Nurturing individual growth
Growth comes from learning, stretching, and tackling cool problems. We prioritize projects that ask our team to dig into exciting research, to explore leading-edge tools and technologies, and to solve meaningful challenges.
We also offer a wide range of training, from core job skills to personal development, continuing education and more. As a technology and product company, we have to stay current. We need to know what’s on the horizon and what that means for our partners. Our job is to speak and breathe the latest technology across every discipline. I know from talking to my peers that most leaders realize they need to invest in training. Our success depends on it. And while we often focus on technical skills, so-called soft skills are equally critical. Communication and conflict management, for example, are incredibly important. We also bring in tools like the Pro.file People Survey to help the team understand each other’s strengths, abilities, and creative potential.
At Neon, we’re not afraid of mistakes. Do your research, decide, and be accountable, even if it turns out wrong. Own the problem and the solution. That’s all I want to see. After all, you can’t improve or innovate if you don’t stumble sometimes. We just want to avoid repeating the same mistakes, because that means we haven’t learned the lesson.
After every engagement, we talk about what worked — and what didn’t. What went right? What went wrong? How did we fix the problem? Everyone works on different project teams, so we mix and match people for these discussions so we can all learn from each other. Usually, our challenges involve communication, misunderstandings, not setting expectations, or making assumptions.
We’ve learned that it’s really, really tough to walk back a design promise, for example, that doesn’t work in development. Now we ensure our teams have representatives from all studio disciplines. Clear process + more communication = better projects.
Like most organizations, our focus has been to stay connected. From the first days of the pandemic, we wanted to ensure everyone feels like they belong. To maintain that family-like feeling, we’ve had Donut chats, regular town hall meetings, social events, and drop-in virtual coffee time.
Everyone has lived in their own bubbles and they’re experiencing the changes in our world in different ways.

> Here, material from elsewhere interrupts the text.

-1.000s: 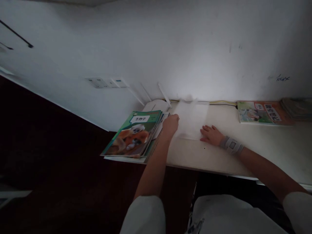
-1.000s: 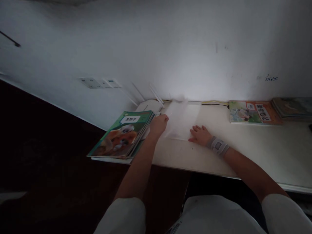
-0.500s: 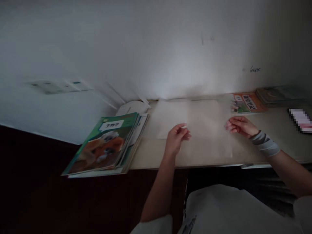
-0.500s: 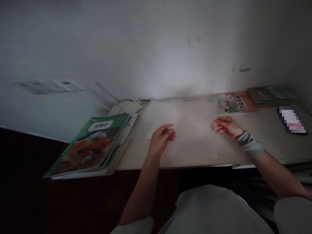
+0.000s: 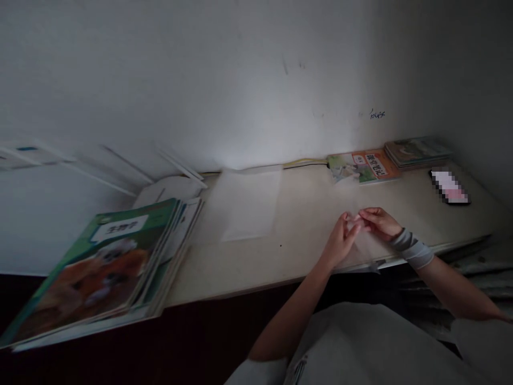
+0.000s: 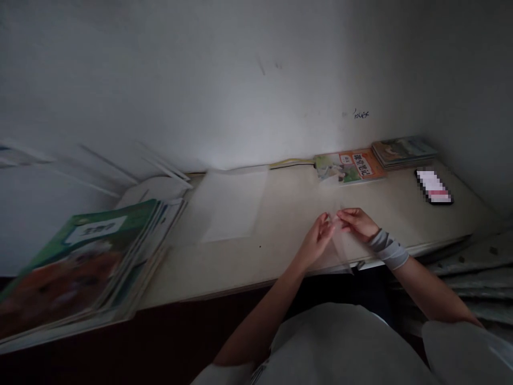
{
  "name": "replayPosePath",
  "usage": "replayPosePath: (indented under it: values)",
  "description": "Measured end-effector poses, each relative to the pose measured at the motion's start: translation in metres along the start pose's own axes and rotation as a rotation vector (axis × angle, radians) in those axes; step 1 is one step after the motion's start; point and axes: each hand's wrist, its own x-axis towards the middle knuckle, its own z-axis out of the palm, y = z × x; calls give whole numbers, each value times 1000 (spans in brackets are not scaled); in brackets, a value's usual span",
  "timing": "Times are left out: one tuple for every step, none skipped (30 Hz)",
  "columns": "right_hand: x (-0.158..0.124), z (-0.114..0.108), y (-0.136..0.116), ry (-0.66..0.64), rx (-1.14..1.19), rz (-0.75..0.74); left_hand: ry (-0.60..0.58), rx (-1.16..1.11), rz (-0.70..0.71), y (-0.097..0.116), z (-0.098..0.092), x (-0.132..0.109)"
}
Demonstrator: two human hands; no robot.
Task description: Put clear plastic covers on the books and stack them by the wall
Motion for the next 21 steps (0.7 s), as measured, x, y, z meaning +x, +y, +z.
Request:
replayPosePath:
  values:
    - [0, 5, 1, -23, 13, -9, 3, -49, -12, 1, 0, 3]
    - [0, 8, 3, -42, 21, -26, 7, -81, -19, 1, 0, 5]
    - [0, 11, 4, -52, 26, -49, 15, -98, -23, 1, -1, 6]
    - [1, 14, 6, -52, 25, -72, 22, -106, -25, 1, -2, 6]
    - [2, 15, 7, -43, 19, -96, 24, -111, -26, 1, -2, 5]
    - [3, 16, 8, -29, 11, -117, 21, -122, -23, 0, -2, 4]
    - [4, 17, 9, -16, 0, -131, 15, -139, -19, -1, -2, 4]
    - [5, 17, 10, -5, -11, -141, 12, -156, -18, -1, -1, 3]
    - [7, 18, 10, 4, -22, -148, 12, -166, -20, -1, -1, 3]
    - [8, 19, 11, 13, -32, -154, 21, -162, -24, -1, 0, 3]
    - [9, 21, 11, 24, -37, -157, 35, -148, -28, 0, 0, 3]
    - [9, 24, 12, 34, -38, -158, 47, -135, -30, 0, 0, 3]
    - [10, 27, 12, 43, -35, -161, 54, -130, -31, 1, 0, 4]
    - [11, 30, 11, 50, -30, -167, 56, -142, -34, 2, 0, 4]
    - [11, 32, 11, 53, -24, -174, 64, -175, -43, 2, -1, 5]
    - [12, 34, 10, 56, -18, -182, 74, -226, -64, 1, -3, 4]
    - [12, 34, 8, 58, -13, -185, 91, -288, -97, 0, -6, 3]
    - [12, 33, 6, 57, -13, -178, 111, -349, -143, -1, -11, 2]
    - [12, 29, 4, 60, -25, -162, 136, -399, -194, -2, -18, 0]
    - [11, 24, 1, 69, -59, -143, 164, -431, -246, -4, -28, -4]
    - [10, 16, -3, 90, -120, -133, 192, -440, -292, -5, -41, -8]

Some are more stressed than others. We, humans are social beings; staying apart takes a mental and emotional toll on everyone – including introverts! As a leader, my job has been to watch for signs of stress and, whenever possible, reach out to people individually, in groups, and in any way that makes sense.
Stretching ourselves to make what matters
“Products that matter” is more than our mantra. It’s an everyday litmus test, and an ethos we’re working to formalize through the B Corp certification. Most importantly, we want people to experience our work and say “that’s Neon.” Our goal is to create products that are so distinctively simple, sophisticated, and valuable that they stand out from the pack. We want them to be unmistakable. We’ve already made some incredible products with terrific partners – and we’ll continue to stretch ourselves.
Neon started with people, and they’ll always be the core of our company. Thanks to our in-house Pecha Kucha-style talks and daily collaboration, I still learn new things about colleagues I’ve collaborated with for over 10 years. That’s exciting. Getting to know the people you spend your days (and your life with) is rewarding. It’s such a privilege. I’m equally thrilled that we continue to bring in new people. Our family is growing. Our mission is clear.
We’re building something big together.